↓↓↓

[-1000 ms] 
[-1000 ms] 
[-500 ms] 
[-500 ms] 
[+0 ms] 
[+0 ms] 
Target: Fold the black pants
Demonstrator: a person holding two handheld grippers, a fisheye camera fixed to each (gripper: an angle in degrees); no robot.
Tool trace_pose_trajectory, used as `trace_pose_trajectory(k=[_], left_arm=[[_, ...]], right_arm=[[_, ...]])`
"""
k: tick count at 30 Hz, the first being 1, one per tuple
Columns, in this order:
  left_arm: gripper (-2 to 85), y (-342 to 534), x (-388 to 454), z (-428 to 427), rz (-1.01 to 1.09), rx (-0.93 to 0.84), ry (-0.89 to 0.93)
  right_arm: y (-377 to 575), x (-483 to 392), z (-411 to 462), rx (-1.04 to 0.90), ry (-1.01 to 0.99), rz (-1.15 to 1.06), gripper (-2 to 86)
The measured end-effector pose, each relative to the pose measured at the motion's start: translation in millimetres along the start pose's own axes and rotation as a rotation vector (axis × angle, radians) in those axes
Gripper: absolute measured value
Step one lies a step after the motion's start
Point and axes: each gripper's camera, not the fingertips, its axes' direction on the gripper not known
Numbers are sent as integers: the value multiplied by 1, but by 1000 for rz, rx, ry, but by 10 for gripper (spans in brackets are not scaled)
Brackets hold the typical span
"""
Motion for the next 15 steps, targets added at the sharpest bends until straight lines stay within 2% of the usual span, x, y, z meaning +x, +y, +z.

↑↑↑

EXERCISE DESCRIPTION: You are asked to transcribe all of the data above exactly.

EXPECTED ANSWER:
[-1000 ms] 
[-1000 ms] 
[-500 ms] 
[-500 ms] 
[+0 ms] 
[+0 ms] 
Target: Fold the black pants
Demonstrator: a person holding two handheld grippers, a fisheye camera fixed to each (gripper: an angle in degrees); no robot.
Tool trace_pose_trajectory, used as `trace_pose_trajectory(k=[_], left_arm=[[_, ...]], right_arm=[[_, ...]])`
"""
k: tick count at 30 Hz, the first being 1, one per tuple
Columns, in this order:
  left_arm: gripper (-2 to 85), y (-342 to 534), x (-388 to 454), z (-428 to 427), rz (-1.01 to 1.09), rx (-0.93 to 0.84), ry (-0.89 to 0.93)
  right_arm: y (-377 to 575), x (-483 to 392), z (-411 to 462), rx (-1.04 to 0.90), ry (-1.01 to 0.99), rz (-1.15 to 1.06), gripper (-2 to 86)
The measured end-effector pose, each relative to the pose measured at the motion's start: translation in millimetres along the start pose's own axes and rotation as a rotation vector (axis × angle, radians) in those axes
Gripper: absolute measured value
Step one lies a step after the motion's start
Point and axes: each gripper's camera, not the fingertips, its axes' direction on the gripper not known
Numbers are sent as integers: the value multiplied by 1, but by 1000 for rz, rx, ry, but by 10 for gripper (spans in brackets are not scaled)
Brackets hold the typical span
"""
Motion for the next 15 steps, targets added at the sharpest bends until straight lines stay within 2% of the usual span, x, y, z meaning +x, +y, +z.

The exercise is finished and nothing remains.